Ольга, сузив глаза, наблюдала за поведением мужа, за его мимикой, потом ответила как бы за него:
— Это его и беспокоит. — И она сделала резкий жест в сторону мужа.
— Каждый человек ответствен перед собственной совестью, — заметил я.
Наступила долгая пауза.
Вскоре в сад вернулась сестра Элека. Она шла широко ставя ноги и подпрыгивая. Такая легкомысленная походка не вязалась с ее сильным телом. На ней была красная шерстяная кофта, которую она не застегнула, и полы ее развевались.
— Застегнись! — сказала строго Ольга.
Девушка сделала вид, что не слышала. Она уселась под вишней, немного ближе ко мне, чем прежде.
Я продолжал смотреть на костер и уже от души жалел, что пришел в этот дом. Я думал, что эта встреча будет не такой. Невольно вспомнил одну песню, которую сочинил, сидя в тюрьме. Песню о рассвете, нежном и розовом, о любви, о свободе. Песню об Ольге.
Каким же наивным и глупым я был!
Ольга молча наблюдала за Маргит, а я — за Ольгой.

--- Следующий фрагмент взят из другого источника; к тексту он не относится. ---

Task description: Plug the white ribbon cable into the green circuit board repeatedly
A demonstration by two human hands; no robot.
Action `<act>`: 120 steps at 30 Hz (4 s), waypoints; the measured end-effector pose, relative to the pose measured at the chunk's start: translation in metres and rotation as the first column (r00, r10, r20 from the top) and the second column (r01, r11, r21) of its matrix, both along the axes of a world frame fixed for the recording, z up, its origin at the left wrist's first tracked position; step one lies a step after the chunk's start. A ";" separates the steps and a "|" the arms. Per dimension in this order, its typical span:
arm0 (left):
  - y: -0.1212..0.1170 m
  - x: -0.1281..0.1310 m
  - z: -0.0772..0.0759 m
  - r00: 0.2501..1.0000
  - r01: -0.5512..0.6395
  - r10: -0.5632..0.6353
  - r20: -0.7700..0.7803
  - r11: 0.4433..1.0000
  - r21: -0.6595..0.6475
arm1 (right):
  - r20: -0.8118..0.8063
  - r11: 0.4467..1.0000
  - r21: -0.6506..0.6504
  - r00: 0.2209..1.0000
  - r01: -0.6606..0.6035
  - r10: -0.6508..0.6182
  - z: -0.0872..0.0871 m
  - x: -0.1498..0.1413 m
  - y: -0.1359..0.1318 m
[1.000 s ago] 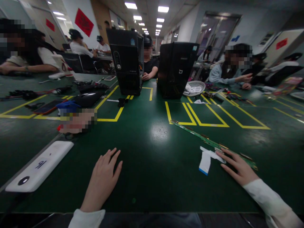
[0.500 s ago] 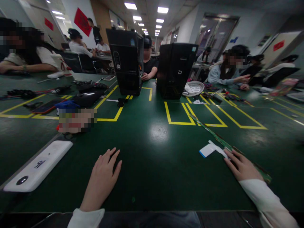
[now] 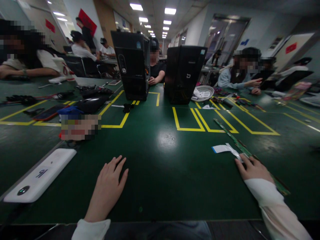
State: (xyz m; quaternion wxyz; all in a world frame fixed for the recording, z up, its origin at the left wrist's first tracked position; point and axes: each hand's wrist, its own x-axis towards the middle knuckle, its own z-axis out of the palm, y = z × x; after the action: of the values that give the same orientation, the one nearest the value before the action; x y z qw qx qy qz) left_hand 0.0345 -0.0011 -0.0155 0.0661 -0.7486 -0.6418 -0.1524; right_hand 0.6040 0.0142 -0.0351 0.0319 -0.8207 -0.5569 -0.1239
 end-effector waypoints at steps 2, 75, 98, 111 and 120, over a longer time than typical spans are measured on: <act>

Она сидела положив ногу на ногу.
— Самое совершенное искусство — скульптура, — заметил я.
— И это говоришь ты? — удивилась Ольга.
— Да.
— А для меня дороже всего музыка.
— Скульптура — это поэзия человеческого тела.
— А музыка — это поэзия души и чувств.
— Мне лично вся древнегреческая музыка, если бы она сохранилась до наших дней, рассказала бы меньше, чем обломок какой-нибудь статуи, чем мраморные ступни Афродиты.
Ольга убрала ноги под шезлонг и засмеялась.
— Может, в дом пойдем? — предложил Элек.
— Нет, нет, — затрясла головой Ольга, не переставая смеяться своим приятным звенящим смехом, в котором я слышал и звуки всех инструментов оркестра, и звон воды, переливавшейся по прибрежным камням.
— Тогда я сейчас накину тебе пальто на плечи. — Элек встал и пошел к перилам террасы, на которых висело Ольгино пальто.
— Не нужно, спасибо, — отказалась Ольга. — Оно мне не нужно.
В тот момент ты ненавидел их, Элек Варью, ненавидел обоих — и жену, и Петера. Правда, твоя ненависть была еще ни на чем не основанной, но уже явной. Ты сел на ступеньки, ты был обеспокоен, хотя на твоем лице и застыла вежливая улыбка. И вдруг тебе в голову пришла мысль о том, что ты никогда никого по-настоящему не любил. Никого.
— Я удивляюсь, старина, — обратился я к Петеру, — что, даже находясь там, ты не изменил коммунистическим идеалам. Мы здесь, на свободе, и то вон сколько дров наломали.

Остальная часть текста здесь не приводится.